"""

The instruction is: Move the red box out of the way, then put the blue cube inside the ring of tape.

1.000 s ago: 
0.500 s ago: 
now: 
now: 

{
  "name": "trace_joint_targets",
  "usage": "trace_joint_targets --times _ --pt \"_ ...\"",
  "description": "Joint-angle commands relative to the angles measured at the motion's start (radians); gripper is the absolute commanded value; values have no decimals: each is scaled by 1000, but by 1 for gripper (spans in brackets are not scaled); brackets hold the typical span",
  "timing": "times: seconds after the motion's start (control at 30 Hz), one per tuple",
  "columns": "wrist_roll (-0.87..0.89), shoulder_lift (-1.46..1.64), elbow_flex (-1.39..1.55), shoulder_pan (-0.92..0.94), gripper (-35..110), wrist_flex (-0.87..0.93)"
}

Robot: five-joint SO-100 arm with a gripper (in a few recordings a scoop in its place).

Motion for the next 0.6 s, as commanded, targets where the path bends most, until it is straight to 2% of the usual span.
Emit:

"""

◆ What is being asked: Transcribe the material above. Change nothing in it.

◆ Answer space:
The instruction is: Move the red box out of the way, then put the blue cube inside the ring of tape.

1.000 s ago: 
0.500 s ago: 
now: 
now: 

{
  "name": "trace_joint_targets",
  "usage": "trace_joint_targets --times _ --pt \"_ ...\"",
  "description": "Joint-angle commands relative to the angles measured at the motion's start (radians); gripper is the absolute commanded value; values have no decimals: each is scaled by 1000, but by 1 for gripper (spans in brackets are not scaled); brackets hold the typical span",
  "timing": "times: seconds after the motion's start (control at 30 Hz), one per tuple",
  "columns": "wrist_roll (-0.87..0.89), shoulder_lift (-1.46..1.64), elbow_flex (-1.39..1.55), shoulder_pan (-0.92..0.94), gripper (-35..110), wrist_flex (-0.87..0.93)"
}

Robot: five-joint SO-100 arm with a gripper (in a few recordings a scoop in its place).

Motion for the next 0.6 s, as commanded, targets where the path bends most, until it is straight to 2% of the usual span.
Emit:

Work on this exercise is now finished.